Saya pernah mendengar ada
seorang ulama yang mengatakan bahwa Allah pun sangat menghormati Nabi Muhammad.
Buktinya, dalam Al-Qur'an Allah memanggil para Nabi dengan sebutan nama: Musa,
Ayyub, Zakaria, dll. tetapi ketika memanggil Nabi Muhammad, Allah menyapanya
dengan "Wahai Nabi". Ternyata Allah saja sangat menghormati
beliau.Para sahabatpun ditegur oleh Allah ketika mereka berlaku tak sopan pada
Nabi. Alkisah, rombongan Bani Tamim menghadap rasul. Mereka ingin Rasul
menunjuk pemimpin buat mereka. Sebelum Nabi memutuskan siapa, Abu Bakar
berkata: "Angkat Al-Qa'qa bin Ma'bad sebagai pemimpin." Kata Umar,
"Tidak, angkatlah Al-Aqra' bin Habis." Abu Bakar berkata ke Umar,
"Kamu hanya ingin membantah aku saja," Umar menjawab, "Aku tidak
bermaksud membantahmu." Keduanya berbantahan sehingga suara mereka
terdengar makin keras. Waktu itu turunlah ayat: "Hai orang-orang yang
beriman, janganlah kamu mendahului Allah dan Rasul-Nya. Takutlah kamu kepada
Allah. Sesungguhnya Allah maha Mendengar dan maha Mengetahui. Hai orang-orang
yang beriman, janganlah kamu menaikkan suaramu di atas suara Nabi. janganlah
kamu mengeraskan suara kamu dalam percakapan dengan dia seperti mengeraskan
suara kamu ketika bercakap sesama kamu. Nanti hapus amal-amal kamu dan kamu
tidak menyadarinya (al-hujurat 1-2)
Setelah mendengar teguran itu
Abu Bakar berkata, "Ya Rasul Allah, demi Allah, sejak sekarang aku tidak
akan berbicara denganmu kecuali seperti seorang saudara yang membisikkan
rahasia." Umar juga berbicara kepada Nabi dengan suara yang lembut. Bahkan
konon kabarnya setelah peristiwa itu Umar banyak sekali bersedekah, karena
takut amal yang lalu telah terhapus. Para sahabat Nabi takut akan terhapus amal
mereka karena melanggar etiket berhadapan dengan Nabi.Dalam satu kesempatan
lain, ketika di Mekkah, Nabi didatangi utusan pembesar Quraisy, Utbah bin
Rabi'ah. Ia berkata pada Nabi, "Wahai kemenakanku, kau datang membawa
agama baru, apa yang sebetulnya kau kehendaki. Jika kau kehendaki harta, akan kami
kumpulkan kekayaan kami, Jika Kau inginkan kemuliaan akan kami muliakan engkau.
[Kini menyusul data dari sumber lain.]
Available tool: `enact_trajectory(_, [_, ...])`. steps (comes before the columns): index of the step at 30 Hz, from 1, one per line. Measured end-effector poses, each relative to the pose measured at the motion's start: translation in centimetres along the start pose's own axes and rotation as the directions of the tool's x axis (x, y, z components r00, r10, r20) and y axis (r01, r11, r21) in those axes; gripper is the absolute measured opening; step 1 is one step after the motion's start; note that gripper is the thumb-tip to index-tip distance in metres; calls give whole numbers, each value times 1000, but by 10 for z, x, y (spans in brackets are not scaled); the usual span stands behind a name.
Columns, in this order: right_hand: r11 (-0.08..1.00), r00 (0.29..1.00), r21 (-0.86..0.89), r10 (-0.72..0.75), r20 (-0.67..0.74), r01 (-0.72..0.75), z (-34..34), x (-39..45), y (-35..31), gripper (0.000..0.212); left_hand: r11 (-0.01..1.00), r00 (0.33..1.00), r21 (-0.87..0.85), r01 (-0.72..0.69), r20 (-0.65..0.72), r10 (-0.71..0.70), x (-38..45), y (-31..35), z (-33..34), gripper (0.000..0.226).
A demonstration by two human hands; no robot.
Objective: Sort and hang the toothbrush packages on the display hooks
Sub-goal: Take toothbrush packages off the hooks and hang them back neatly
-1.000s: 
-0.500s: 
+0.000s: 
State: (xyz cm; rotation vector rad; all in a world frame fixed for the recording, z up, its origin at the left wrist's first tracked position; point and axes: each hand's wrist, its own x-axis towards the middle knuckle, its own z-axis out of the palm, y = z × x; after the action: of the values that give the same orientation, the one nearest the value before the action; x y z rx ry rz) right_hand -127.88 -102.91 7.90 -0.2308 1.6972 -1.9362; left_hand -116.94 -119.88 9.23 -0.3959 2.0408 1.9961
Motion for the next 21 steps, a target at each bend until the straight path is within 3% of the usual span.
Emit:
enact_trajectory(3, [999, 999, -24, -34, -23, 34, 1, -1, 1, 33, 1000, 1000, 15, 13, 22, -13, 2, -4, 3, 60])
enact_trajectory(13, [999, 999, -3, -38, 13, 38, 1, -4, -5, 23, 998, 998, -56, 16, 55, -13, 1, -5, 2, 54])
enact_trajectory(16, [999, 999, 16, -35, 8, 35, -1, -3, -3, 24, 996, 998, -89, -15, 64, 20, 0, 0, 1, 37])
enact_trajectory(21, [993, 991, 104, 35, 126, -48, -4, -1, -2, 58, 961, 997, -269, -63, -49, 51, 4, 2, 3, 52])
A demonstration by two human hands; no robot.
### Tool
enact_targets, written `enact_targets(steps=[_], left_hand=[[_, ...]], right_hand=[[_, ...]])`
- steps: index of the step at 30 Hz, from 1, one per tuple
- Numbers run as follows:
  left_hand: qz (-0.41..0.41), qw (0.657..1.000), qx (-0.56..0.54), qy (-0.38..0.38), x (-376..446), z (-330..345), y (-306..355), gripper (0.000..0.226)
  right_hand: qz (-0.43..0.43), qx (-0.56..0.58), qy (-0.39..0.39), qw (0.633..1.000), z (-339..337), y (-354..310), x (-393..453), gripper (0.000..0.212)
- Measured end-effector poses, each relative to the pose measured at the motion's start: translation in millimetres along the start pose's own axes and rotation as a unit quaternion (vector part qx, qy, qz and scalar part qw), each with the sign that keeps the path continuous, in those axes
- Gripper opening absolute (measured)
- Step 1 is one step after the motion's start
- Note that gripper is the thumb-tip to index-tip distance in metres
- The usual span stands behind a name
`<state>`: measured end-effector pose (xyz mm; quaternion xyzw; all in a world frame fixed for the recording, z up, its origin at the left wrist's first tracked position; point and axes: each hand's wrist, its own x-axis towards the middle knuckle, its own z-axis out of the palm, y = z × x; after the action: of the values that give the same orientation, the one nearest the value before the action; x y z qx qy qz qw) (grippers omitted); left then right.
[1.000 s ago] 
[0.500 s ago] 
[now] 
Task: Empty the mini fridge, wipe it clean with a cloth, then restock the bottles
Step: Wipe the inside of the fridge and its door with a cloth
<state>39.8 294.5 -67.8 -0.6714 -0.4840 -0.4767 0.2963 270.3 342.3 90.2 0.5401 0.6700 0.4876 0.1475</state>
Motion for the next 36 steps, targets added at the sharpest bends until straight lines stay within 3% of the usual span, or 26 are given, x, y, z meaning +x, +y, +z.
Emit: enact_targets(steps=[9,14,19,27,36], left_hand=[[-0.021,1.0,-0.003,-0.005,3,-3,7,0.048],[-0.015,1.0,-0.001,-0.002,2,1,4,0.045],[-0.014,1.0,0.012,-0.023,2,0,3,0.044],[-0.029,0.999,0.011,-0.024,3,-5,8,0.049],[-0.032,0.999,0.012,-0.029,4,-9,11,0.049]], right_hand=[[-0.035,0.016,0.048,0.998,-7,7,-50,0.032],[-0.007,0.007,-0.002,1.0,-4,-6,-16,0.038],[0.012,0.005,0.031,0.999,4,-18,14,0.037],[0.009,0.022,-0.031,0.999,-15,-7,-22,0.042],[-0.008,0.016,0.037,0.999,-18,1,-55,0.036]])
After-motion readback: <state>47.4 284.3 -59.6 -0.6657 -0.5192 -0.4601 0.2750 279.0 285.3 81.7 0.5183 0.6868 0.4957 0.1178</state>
Jika ada sesuatu penyakit yang dideritamu, akan kami carikan obat. Jika kau
inginkan kekuasaan, biar kami jadikan engkau penguasa kami"
Nabi mendengar dengan sabar
uraian tokoh musyrik ini. Tidak sekalipun beliau membantah atau memotong
pembicaraannya. Ketika Utbah berhenti, Nabi bertanya, "Sudah selesaikah,
Ya Abal Walid?" "Sudah." kata Utbah. Nabi membalas ucapan utbah
dengan membaca surat Fushilat. Ketika sampai pada ayat sajdah, Nabi bersujud.
Sementara itu Utbah duduk mendengarkan Nabi sampai menyelesaikan
bacaannya.Peristiwa ini sudah lewat ratusan tahun lalu. Kita tidak heran
bagaimana Nabi dengan sabar mendegarkan pendapat dan usul Utbah, tokoh musyrik.
Kita mengenal akhlak nabi dalam menghormati pendapat orang lain. Inilah akhlak
Nabi dalam majelis ilmu. Yang menakjubkan adalah perilaku kita sekarang. Bahkan
oleh si Utbbah, si musyrik, kita kalah. Utbah mau mendengarkan Nabi dan
menyuruh kaumnya membiarkan Nabi berbicara. Jangankan mendengarkan pendapat
orang kafir, kita bahkan tidak mau mendengarkan pendapat saudara kita sesama
muslim. Dalam pengajian, suara pembicara kadang-kadang tertutup suara obrolan
kita. Masya Allah!
Ketika Nabi tiba di Madinah
dalam episode hijrah, ada utusan kafir Mekkah yang meminta janji Nabi bahwa
Nabi akan mengembalikan siapapun yang pergi ke Madinah setelah perginya N abi.
Selang beberapa waktu kemudian. Seorang sahabat rupanya tertinggal di belakang
Nabi. Sahabat ini meninggalkan isterinya, anaknya dan hartanya. Dengan
terengah-engah menembus padang pasir, akhirnya ia sampai di Madinah. Dengan
perasaan haru ia segera menemui Nabi dan melaporkan kedatangannya. Apa jawab
Nabi? "Kembalilah engkau ke Mekkah. Sungguh aku telah terikat perjanjian.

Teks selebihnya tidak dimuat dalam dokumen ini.